Care Pathways, Telemonitoring Foster Self-Management

Thursday, July 30th, 2009
This post was written by Melanie Matthews

As part of its successful medical home pilot, Geisinger Health Plan (GHP) has crafted patient education tools that support nurse case managers in their care coordination efforts, whether conveyed to the patient telephonically or face to face, explains Janet Tomcavage, R.N., M.S.N., GHP’s vice president of health services.

“For example, there’s no better way to teach foot care to diabetics than to have them take off their shoes and socks when they come into the office and show them the parts of the feet that they need to look at. Then, get a bottle of lotion and teach them where the feet tend to get dry and how to protect their feet. Teach them how to look at the inside of their shoe and the types of socks that leave ridges in their toes and cause areas of friction that can then cause open areas or pressure sores.”

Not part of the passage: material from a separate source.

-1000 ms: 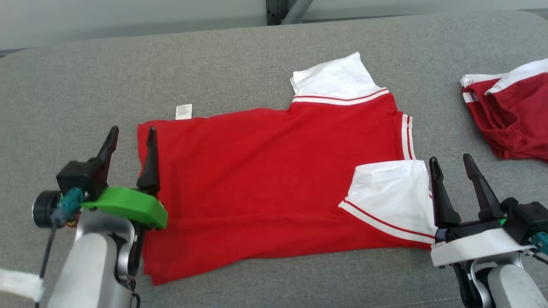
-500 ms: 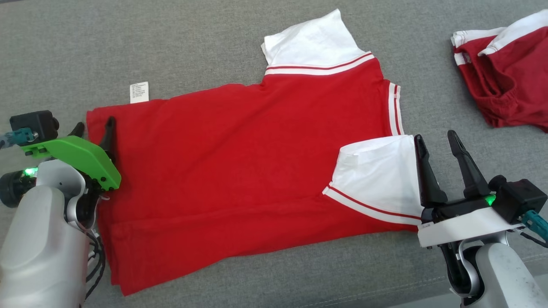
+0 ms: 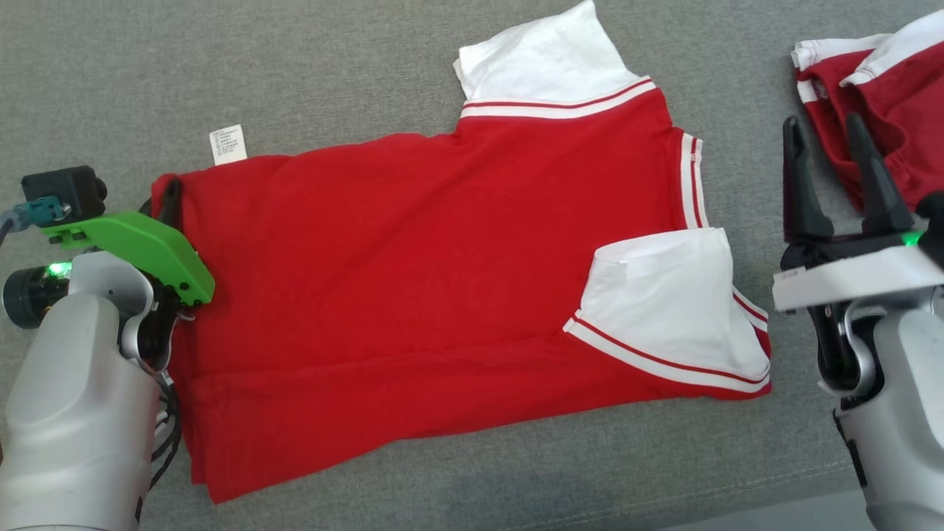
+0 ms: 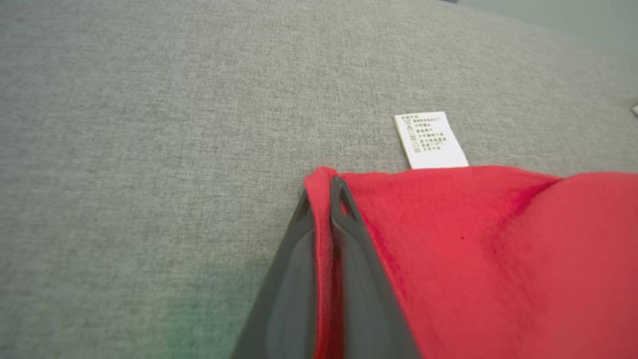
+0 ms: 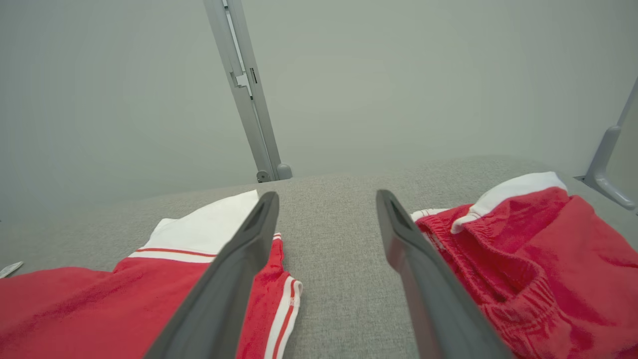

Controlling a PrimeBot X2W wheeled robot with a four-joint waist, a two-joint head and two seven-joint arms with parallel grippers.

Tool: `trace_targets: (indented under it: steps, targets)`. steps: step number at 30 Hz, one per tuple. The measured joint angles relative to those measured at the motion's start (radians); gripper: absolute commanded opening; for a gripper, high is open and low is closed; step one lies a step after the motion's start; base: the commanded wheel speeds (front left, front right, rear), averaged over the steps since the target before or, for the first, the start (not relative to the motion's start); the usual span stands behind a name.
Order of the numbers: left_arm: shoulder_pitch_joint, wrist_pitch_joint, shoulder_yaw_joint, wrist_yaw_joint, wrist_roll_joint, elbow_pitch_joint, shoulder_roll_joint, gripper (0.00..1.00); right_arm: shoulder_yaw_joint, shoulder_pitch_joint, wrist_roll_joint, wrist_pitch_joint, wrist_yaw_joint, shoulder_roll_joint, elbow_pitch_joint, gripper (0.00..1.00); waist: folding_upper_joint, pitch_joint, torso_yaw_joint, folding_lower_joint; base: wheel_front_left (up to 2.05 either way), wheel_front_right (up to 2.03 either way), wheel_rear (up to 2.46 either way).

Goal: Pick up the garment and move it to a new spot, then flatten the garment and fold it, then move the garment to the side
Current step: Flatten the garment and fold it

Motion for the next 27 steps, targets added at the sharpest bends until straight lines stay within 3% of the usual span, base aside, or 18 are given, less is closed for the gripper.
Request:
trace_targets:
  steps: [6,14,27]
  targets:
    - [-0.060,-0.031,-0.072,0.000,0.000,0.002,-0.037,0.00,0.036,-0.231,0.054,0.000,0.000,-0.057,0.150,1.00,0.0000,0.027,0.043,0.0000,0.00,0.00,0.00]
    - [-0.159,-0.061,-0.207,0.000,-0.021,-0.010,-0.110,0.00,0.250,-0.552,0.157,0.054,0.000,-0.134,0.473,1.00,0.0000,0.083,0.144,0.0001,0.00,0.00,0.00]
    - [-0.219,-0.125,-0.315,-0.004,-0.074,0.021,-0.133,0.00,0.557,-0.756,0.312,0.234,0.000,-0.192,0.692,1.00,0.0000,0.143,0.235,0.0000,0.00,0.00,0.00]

Geisinger reinforces these patient education efforts with telemonitoring, such as in the case of heart failure patients whose homes are equipped with Bluetooth® scales. “We teach them to step on that scale. They get up and go to the bathroom in the morning and before they do anything else, they step on that scale.”

That scale automatically transmits their weight to a Web portal that monitors daily weight. “If we notice a two- to three-pound weight gain overnight or a five-pound weight gain over five to seven days, the nurse is then alerted so she can reach out to that patient,” Tomcavage explains.

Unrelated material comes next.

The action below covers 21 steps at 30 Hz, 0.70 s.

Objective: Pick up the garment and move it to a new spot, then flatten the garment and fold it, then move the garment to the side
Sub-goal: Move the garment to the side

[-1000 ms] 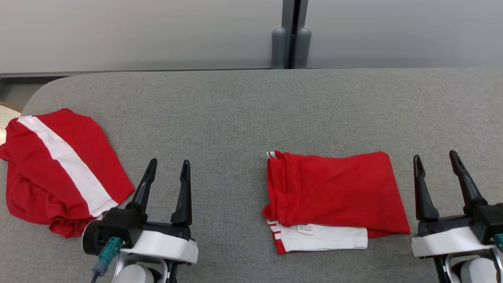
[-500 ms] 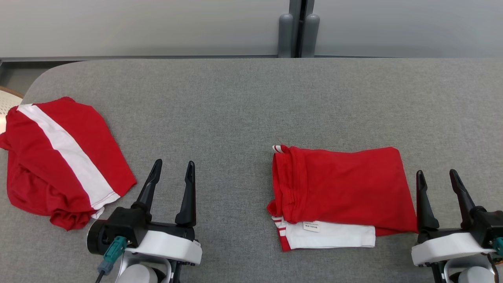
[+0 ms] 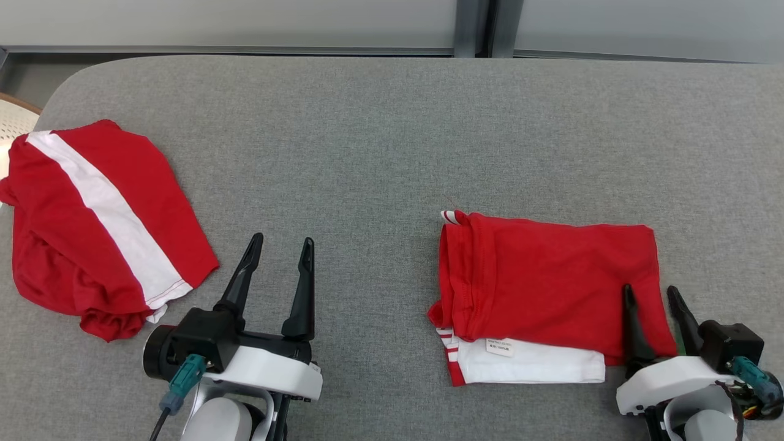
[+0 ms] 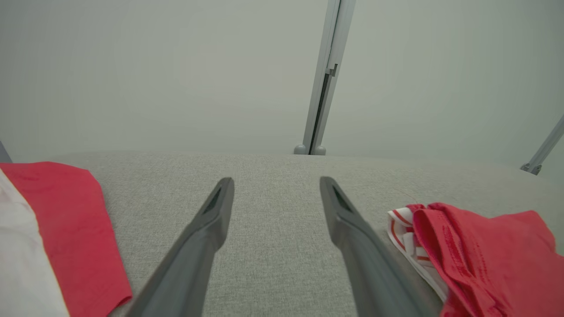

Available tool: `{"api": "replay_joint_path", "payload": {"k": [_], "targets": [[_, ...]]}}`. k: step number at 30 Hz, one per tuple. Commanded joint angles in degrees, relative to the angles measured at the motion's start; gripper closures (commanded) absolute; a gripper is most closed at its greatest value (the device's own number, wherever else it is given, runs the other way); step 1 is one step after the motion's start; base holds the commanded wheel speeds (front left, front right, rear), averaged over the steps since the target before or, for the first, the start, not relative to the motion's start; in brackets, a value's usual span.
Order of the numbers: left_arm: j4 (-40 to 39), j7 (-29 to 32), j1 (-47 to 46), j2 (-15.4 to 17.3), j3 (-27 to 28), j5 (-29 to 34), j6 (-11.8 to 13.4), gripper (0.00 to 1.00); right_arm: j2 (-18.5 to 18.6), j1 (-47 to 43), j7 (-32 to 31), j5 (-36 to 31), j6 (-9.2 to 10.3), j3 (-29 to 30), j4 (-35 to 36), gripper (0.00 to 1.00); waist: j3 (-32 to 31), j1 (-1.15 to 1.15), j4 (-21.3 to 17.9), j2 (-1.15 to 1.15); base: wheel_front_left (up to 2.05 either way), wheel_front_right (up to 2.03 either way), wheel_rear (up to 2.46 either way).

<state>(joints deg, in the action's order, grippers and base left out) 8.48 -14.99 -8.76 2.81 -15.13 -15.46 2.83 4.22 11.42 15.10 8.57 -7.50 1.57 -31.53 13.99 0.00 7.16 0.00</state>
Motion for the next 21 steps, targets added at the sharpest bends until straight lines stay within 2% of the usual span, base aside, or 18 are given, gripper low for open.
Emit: {"api": "replay_joint_path", "payload": {"k": [1,2,9,12,16,21], "targets": [[0.1,-0.3,-1.1,0.2,0.0,0.4,0.1,0.0,0.4,0.8,0.1,0.5,0.03,-0.5,-0.8,0.71,0.1,0.0,0.1,0.0,0.0,0.0,0.0],[0.2,-0.3,-1.2,0.2,0.0,0.6,0.1,0.0,0.5,1.2,0.1,0.8,0.03,-0.7,-1.2,1.0,0.1,0.0,0.0,0.0,0.0,0.0,0.0],[-0.2,-0.3,-0.8,0.2,0.1,1.3,-0.3,0.0,2.0,2.7,0.1,0.3,0.04,-1.9,-1.5,1.0,-0.3,0.0,-1.9,0.0,0.0,0.0,0.0],[-0.9,-0.3,-1.0,0.2,-0.3,1.6,-0.5,0.0,3.7,3.8,0.1,-0.9,0.04,-3.0,-0.2,1.0,-0.1,0.0,-3.8,0.0,0.0,0.0,0.0],[-1.9,-0.3,-2.2,0.2,-0.9,2.6,-0.8,0.0,7.2,6.0,0.1,-3.1,0.04,-5.5,1.9,1.0,1.1,0.0,-7.2,0.0,0.0,0.0,0.0],[-3.2,-0.3,-4.4,0.2,-2.1,4.3,-1.7,0.0,13.5,10.1,0.1,-4.1,0.04,-8.4,3.3,1.0,3.6,0.0,-11.1,0.0,0.0,0.0,0.0]]}}
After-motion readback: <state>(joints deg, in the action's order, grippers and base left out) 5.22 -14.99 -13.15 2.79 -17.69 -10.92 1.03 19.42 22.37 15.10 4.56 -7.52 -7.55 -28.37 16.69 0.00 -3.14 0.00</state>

Similarly, diabetic patients are taught to check their blood sugars at home and look for patterns identifying the extremes of when they should be calling in to the clinic. “Symptom monitoring is very critical in chronic disease. For example, asthma patients learn how to do peak flows and know their normal peak flow. “If their peak flow is dropping, which usually means they’re getting a little more restrictive in their breathing, they have an action plan to respond.”

Tomcavage said that even though the medical home pilot population is largely rural, with few patients having Internet access, GHP is starting to see more seniors surfing the Internet or using EHRs. Also, she notes, family members of the Medicare patients love the patient portals.

“We have many nurses who communicate with the patient’s families, who are often the caregivers, who work during the day. The portal is an easy way for them to communicate with us.”